Our results demonstrate that histone H3 tri-methylated at lysine 9 (H3K9me3), a hallmark of constitutive heterochromatin, as well as the chromatin remodeling protein ATRX remained associated with pericentric heterochromatin regions in spite of their extensive hypo-methylation. This suggests that in neonatal spermatogonia, chromosomal 5-methyl cytosine patterns are regulated independently of changes in histone methylation, potentially reflecting a crucial mechanism to maintain pericentric heterochromatin silencing. Furthermore, chromatin immunoprecipitation and fluorescence in situ hybridization, revealed that ATRX as well as H3K9me3 associate with Y chromosome-specific DNA sequences and decorate both arms of the Y chromosome, suggesting a possible role in heterochromatinization and the predominant transcriptional quiescence of this chromosome during spermatogenesis.

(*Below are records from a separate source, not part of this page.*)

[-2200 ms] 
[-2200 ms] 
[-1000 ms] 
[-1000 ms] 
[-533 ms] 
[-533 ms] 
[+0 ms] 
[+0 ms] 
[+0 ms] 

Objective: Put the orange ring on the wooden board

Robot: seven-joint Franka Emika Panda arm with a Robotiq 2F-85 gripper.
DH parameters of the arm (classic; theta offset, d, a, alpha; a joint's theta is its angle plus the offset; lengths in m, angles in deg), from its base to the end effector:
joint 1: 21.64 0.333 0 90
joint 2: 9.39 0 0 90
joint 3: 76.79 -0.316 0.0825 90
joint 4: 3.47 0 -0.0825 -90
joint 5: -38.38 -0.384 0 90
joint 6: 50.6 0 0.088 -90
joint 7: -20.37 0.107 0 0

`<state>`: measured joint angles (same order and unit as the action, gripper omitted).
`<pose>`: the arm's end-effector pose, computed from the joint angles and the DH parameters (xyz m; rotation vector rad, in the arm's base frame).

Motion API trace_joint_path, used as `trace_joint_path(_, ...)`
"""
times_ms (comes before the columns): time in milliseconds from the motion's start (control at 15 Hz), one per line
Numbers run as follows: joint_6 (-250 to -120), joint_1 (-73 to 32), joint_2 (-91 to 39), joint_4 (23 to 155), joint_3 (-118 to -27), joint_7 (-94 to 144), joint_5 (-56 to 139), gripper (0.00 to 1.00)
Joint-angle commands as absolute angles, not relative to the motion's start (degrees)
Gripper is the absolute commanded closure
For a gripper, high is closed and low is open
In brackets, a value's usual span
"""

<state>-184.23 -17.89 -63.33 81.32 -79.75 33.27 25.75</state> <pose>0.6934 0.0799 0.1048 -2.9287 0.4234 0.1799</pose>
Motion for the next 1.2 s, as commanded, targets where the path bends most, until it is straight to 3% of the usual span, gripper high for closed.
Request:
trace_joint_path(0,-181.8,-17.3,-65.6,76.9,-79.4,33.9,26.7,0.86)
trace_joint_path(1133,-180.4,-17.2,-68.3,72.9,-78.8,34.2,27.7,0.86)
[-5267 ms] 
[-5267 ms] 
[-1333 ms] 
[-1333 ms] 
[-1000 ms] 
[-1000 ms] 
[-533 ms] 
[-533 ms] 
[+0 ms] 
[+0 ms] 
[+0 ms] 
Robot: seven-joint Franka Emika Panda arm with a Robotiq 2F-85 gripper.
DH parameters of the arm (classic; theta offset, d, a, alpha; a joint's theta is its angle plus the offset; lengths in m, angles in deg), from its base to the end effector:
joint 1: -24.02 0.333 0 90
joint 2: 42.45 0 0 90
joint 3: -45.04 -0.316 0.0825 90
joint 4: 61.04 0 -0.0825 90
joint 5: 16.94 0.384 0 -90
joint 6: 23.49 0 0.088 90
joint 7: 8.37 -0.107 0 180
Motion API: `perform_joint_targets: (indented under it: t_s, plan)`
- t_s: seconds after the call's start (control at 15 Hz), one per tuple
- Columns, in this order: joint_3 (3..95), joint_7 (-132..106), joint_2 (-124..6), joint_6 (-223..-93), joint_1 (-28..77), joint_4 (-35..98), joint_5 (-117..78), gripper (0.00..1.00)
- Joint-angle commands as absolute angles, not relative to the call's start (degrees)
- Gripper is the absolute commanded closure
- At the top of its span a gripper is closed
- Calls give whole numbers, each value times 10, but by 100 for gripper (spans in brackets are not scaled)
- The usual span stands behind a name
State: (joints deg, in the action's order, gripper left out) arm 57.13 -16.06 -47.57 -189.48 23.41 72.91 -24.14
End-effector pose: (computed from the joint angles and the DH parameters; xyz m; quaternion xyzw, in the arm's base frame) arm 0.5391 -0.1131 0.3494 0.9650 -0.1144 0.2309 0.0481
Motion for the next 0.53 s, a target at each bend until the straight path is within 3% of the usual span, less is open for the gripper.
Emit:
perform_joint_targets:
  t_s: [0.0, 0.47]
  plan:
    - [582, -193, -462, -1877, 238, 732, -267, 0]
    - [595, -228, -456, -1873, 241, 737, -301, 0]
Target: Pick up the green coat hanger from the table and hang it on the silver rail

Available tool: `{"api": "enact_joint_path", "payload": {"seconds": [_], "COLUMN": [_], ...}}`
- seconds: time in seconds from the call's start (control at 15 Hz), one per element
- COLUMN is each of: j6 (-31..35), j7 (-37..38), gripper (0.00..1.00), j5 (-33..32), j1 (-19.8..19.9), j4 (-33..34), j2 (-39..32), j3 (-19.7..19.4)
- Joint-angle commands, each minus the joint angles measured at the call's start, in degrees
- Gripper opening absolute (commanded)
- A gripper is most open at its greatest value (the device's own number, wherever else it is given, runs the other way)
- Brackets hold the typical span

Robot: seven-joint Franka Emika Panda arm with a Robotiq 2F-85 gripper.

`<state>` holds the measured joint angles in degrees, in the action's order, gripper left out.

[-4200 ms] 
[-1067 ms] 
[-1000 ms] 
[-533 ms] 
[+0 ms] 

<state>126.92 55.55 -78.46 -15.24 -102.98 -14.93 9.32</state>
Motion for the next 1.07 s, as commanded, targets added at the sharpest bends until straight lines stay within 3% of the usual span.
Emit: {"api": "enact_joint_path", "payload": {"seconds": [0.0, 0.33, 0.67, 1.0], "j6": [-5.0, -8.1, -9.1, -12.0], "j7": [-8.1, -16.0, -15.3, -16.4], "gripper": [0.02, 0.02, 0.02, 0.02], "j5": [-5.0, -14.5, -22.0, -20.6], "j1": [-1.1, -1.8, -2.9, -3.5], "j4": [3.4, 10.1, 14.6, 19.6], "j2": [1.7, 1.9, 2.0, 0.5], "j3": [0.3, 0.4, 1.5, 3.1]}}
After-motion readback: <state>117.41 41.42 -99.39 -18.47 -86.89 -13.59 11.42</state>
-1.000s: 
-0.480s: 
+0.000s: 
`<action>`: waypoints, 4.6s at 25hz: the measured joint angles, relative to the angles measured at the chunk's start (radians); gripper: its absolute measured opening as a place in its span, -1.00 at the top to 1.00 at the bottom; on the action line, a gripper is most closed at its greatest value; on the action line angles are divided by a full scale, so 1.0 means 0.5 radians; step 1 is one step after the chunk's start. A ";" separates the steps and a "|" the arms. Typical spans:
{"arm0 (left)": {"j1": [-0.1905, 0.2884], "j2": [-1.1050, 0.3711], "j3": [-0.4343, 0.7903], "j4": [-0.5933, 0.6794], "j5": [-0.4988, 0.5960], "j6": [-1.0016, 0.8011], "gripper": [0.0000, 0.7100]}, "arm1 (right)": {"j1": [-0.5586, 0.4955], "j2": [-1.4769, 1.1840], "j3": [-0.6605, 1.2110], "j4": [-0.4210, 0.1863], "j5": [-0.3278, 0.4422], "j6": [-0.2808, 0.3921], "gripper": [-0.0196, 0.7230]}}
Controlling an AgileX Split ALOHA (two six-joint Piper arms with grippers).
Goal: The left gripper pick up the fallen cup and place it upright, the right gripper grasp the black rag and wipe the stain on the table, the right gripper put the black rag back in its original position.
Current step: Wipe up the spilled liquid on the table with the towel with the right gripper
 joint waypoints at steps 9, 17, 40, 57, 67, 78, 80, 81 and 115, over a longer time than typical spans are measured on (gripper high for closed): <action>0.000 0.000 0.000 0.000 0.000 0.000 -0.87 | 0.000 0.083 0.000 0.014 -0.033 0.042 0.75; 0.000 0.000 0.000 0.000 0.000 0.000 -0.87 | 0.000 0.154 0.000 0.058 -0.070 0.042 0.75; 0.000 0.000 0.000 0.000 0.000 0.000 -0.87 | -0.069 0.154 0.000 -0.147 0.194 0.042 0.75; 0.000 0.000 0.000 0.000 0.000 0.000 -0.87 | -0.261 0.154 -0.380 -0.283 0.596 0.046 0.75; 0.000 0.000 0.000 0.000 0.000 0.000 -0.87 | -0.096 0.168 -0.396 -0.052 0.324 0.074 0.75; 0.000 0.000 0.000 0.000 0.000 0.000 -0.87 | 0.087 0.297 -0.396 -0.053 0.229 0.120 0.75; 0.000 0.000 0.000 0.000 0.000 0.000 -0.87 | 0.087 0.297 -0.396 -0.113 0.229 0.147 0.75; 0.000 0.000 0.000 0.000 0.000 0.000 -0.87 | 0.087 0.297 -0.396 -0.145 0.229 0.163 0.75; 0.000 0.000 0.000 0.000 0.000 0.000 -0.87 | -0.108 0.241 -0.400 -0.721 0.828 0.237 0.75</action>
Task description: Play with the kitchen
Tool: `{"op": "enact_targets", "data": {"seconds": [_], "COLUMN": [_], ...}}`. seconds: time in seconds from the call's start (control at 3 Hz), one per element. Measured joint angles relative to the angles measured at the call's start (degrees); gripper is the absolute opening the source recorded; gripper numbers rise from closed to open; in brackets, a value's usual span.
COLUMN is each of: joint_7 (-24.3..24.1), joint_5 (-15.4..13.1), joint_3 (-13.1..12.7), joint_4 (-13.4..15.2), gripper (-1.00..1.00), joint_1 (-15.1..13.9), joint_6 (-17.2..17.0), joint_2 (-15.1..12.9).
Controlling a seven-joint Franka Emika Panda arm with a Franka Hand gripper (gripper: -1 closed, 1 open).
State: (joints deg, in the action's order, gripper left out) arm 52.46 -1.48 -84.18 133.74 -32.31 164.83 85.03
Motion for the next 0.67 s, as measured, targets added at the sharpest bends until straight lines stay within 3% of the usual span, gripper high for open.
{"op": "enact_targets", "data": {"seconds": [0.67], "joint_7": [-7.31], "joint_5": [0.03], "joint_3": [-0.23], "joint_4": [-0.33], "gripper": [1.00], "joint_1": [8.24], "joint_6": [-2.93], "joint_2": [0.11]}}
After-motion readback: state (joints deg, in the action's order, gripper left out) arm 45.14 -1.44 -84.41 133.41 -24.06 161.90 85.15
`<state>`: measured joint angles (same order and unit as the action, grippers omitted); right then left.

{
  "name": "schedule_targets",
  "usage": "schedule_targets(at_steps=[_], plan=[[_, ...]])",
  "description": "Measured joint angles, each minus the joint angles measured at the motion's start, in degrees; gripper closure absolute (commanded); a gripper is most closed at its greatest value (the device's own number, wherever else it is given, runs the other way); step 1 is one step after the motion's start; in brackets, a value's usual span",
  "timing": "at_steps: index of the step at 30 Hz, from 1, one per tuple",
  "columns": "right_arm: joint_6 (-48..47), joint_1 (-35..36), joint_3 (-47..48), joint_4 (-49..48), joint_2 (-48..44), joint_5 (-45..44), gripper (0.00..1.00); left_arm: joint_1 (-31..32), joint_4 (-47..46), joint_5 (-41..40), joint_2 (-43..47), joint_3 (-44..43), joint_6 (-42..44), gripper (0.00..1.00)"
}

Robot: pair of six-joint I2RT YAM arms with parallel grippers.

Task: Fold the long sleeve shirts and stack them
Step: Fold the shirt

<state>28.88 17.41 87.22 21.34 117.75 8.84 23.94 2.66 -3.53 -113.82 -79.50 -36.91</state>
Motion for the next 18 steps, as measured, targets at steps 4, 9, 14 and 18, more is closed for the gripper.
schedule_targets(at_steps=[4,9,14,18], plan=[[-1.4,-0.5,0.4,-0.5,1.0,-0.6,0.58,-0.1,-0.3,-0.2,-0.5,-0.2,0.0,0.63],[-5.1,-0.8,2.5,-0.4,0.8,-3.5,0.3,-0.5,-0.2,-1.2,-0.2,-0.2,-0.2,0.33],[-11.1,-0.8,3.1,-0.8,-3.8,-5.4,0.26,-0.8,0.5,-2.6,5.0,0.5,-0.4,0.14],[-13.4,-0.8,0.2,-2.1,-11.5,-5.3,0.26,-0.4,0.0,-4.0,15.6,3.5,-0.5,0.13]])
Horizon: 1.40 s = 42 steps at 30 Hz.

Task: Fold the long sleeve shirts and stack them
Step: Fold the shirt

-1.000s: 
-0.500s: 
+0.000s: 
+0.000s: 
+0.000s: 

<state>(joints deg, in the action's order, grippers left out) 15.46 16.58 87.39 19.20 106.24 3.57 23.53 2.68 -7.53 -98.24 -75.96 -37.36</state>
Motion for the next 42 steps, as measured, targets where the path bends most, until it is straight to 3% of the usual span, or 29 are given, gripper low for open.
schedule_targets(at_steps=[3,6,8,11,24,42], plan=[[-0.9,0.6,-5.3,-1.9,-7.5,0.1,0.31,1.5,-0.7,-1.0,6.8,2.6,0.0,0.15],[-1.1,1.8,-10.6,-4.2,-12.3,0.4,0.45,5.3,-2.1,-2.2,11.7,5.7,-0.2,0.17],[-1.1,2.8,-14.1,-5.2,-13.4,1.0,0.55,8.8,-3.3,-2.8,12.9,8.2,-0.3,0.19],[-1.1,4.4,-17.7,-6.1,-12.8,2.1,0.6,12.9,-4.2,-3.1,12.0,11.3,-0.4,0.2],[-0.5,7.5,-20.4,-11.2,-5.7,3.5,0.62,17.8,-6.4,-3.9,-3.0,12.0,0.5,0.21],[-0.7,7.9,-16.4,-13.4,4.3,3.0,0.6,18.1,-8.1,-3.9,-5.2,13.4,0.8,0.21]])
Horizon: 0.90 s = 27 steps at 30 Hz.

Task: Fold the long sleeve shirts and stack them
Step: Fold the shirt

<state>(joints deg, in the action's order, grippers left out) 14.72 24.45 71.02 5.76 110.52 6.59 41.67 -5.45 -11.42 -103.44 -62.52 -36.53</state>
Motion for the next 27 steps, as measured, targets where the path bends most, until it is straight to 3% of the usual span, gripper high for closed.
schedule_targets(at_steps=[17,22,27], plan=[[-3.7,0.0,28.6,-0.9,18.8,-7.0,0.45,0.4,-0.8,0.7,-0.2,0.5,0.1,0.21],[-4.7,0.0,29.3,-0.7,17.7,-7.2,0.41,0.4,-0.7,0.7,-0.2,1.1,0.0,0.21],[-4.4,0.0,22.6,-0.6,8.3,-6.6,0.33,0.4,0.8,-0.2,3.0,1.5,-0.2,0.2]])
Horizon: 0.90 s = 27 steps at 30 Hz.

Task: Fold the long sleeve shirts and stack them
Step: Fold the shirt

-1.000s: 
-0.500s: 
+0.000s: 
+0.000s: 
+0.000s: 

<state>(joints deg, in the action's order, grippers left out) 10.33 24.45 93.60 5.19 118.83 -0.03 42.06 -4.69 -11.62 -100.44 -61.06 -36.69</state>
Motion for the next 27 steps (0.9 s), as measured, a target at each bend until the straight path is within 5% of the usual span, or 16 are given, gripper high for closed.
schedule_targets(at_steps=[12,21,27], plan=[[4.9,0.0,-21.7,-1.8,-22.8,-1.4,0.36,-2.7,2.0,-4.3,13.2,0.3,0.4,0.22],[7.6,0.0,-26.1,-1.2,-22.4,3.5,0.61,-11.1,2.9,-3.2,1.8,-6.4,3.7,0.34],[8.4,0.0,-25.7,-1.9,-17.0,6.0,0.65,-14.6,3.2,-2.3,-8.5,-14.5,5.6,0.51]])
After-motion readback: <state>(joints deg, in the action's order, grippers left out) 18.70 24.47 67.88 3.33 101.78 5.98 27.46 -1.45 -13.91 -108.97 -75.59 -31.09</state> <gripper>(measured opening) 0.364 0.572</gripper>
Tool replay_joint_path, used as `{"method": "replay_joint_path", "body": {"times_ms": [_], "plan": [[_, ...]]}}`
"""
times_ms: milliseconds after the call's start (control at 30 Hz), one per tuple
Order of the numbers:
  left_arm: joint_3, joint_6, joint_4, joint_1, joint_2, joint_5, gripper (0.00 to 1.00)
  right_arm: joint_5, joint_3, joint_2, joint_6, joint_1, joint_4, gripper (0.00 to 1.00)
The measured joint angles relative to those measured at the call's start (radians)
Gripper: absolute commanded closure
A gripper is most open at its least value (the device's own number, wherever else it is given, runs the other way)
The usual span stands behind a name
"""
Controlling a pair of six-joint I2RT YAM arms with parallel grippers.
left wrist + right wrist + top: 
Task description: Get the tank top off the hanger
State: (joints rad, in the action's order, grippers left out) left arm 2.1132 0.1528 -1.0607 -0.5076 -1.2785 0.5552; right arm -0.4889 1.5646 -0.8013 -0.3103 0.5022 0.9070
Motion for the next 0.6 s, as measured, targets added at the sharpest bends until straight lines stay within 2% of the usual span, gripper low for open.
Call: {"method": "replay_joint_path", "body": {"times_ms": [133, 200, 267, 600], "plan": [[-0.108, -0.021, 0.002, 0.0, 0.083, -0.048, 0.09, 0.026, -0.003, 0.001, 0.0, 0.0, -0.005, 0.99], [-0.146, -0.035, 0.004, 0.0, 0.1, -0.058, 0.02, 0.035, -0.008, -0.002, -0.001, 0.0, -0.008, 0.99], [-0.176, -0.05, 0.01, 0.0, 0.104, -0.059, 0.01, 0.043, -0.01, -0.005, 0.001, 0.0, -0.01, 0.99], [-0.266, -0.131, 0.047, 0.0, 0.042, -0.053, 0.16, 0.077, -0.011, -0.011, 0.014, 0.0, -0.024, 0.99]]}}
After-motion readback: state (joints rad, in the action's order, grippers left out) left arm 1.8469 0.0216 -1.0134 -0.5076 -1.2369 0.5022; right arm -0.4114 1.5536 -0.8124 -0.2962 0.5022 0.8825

These results are consistent with a role for histone modifications and chromatin remodeling proteins such as ATRX in maintaining transcriptional repression at constitutive heterochromatin domains in the absence of 5-methyl cytosine and provide evidence suggesting that the establishment and/or maintenance of repressive histone and chromatin modifications at pericentric heterochromatin following genome-wide epigenetic reprogramming in the germ line may precede the establishment of chromosomal 5-methyl cytosine patterns as a genomic silencing strategy in neonatal spermatogonia.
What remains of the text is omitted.